Sharma and Karamardian were ready to jump in and build the initiative from the ground up; both had experience working as consultants before medical school, and they were already familiar with the space, as the pair were working as part of the Penn Medicine-Wharton Fund for Health team, helping to direct $5 million in investments from Penn Medicine and the Wharton Social Impact Initiative into Philadelphia startups focused on improving the social determinants of health for economically disadvantaged Philadelphians.
The Penn HealthX approach was to invest in this new SDOH initiative through the direct hands-on efforts of its student members. In its first iteration last year, the accelerator paired three small startups geared toward solving public health problems — The Renée, along with two companies focused on food insecurity — with six medical student interns who could lend support free to the company during the early days when businesses are most likely to fail. The Renée’s two medical student interns, then-first-years Danielle Brown and Emily Xu, mostly helped Robinson find new funding opportunities — perhaps the biggest challenge facing an early-stage business.
The internship, for which students receive a stipend from Penn HealthX, gave Xu a deeper understanding of the problem of maternal health disparities. “Before it was kind of easy to just say, ‘It’s the large institutions.

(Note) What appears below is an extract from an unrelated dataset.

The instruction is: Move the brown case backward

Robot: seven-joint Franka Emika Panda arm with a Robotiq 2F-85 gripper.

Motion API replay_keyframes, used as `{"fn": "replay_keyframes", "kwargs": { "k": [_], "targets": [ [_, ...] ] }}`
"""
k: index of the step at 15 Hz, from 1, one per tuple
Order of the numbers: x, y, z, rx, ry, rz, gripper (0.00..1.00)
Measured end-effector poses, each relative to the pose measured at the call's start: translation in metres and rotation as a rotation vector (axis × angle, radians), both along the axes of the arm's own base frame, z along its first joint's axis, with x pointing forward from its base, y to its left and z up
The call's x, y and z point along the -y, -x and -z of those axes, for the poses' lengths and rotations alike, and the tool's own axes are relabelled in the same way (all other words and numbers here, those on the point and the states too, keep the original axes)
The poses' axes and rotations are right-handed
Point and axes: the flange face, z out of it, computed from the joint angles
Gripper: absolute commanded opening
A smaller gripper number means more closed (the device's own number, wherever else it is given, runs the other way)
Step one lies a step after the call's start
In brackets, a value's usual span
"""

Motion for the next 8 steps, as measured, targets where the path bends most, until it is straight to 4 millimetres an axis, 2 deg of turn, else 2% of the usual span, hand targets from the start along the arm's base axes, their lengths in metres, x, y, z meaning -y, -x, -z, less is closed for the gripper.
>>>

It’s their issue.’… But it’s a bit more complex than that,” says Xu, whose experience helping to launch a health care startup in college made her an ideal candidate for the accelerator. “I’ve learned a lot about… the creativity involved in trying to innovate on top of what’s already been done. My experience has shown me what businesses and startups can do to tackle these issues.”
Brown, The Renée’s other intern, and Angela Malinovitch, both now second-year students, took over leadership of the accelerator when Sharma and Karamardian began their clinical rotations in early 2022. After getting feedback from last year’s startup and student participants, Brown and Malinovitch formalized the accelerator’s participation process. Now, interested startups apply to the program on a rolling basis by submitting a high-level work plan that outlines how a four-month student intern can help and their proposed deliverables.
The ideal startup participant is led by a team with a business or technology background and is passionate about a health care issue, but lacks the training of a medical professional, Brown says. “They don’t have the funding to hire an MD to do the broader chief medical officer role,” she says. “It’s really beneficial to the companies to have [a student intern] who has an inside view on academic research and health care. [The intern] can not only provide that new perspective, but also help create marketing materials that resonate with providers or think about how to incorporate [the startup’s product] into an insurance scheme. That’s why we’re focusing on the smaller stage. It really does fill a critical need.”
Also in the accelerator’s pipeline: bi-annual presentations by student interns about their experience, providing an opportunity to both learn from peers and foster community among participants.
As for The Renée, the startup launched its first digital product, a web-based tool that helps pregnant women build their support network, in beta in May. The app prompts users to consider how people already in their circle — friends, family, neighbors, providers, and others — can play specific roles in supporting them during the pregnancy and postpartum period. The culmination of Robinson’s 100-plus hours of jam sessions on maternal health with Black women, the app also includes a “parlée,” a biweekly virtual drop-in for participants.
“I want it to feel non-clinical, non-medical, but you come and you sit and you listen and talk, chat, laugh, cry, braid your hair. And you’re learning,” Robinson says. “People learn by doing and sharing and stories. The greatest impact of this application is to show that building support may not be as hard as we think. Maybe it’s closer than we think.”